Work instruction: Sift through the material below and return the lines with "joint".

Supplied data:

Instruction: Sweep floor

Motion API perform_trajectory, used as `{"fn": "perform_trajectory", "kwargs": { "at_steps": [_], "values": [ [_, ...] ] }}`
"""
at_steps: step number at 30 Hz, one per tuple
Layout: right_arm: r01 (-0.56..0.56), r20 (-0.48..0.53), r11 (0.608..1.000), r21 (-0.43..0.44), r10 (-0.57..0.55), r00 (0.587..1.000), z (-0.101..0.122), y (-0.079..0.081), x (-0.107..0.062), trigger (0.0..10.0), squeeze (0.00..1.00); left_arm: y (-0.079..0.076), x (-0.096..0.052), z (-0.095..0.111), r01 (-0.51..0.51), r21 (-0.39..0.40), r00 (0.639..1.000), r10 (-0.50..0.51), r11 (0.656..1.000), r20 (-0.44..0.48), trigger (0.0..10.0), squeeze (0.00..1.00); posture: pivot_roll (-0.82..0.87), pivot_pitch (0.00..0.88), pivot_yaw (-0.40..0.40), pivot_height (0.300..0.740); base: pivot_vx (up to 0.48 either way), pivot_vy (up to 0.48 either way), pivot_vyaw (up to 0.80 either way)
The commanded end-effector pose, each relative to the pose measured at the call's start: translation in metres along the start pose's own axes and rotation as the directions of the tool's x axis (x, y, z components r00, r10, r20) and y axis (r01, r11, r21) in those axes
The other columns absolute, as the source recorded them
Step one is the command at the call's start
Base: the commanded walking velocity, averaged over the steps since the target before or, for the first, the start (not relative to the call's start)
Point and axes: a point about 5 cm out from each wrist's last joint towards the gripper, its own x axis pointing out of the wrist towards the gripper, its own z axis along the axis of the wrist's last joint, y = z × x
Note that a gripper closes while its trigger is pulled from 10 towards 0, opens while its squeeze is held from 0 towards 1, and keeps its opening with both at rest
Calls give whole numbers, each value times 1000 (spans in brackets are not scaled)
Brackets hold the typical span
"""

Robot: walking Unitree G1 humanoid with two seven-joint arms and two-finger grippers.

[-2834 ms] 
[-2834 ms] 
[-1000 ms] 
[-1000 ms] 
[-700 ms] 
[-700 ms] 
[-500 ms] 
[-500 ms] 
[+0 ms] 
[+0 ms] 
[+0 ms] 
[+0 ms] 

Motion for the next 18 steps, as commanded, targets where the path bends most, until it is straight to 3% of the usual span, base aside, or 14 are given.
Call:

Reply to the task:
Point and axes: a point about 5 cm out from each wrist's last joint towards the gripper, its own x axis pointing out of the wrist towards the gripper, its own z axis along the axis of the wrist's last joint, y = z × x
Robot: walking Unitree G1 humanoid with two seven-joint arms and two-finger grippers.

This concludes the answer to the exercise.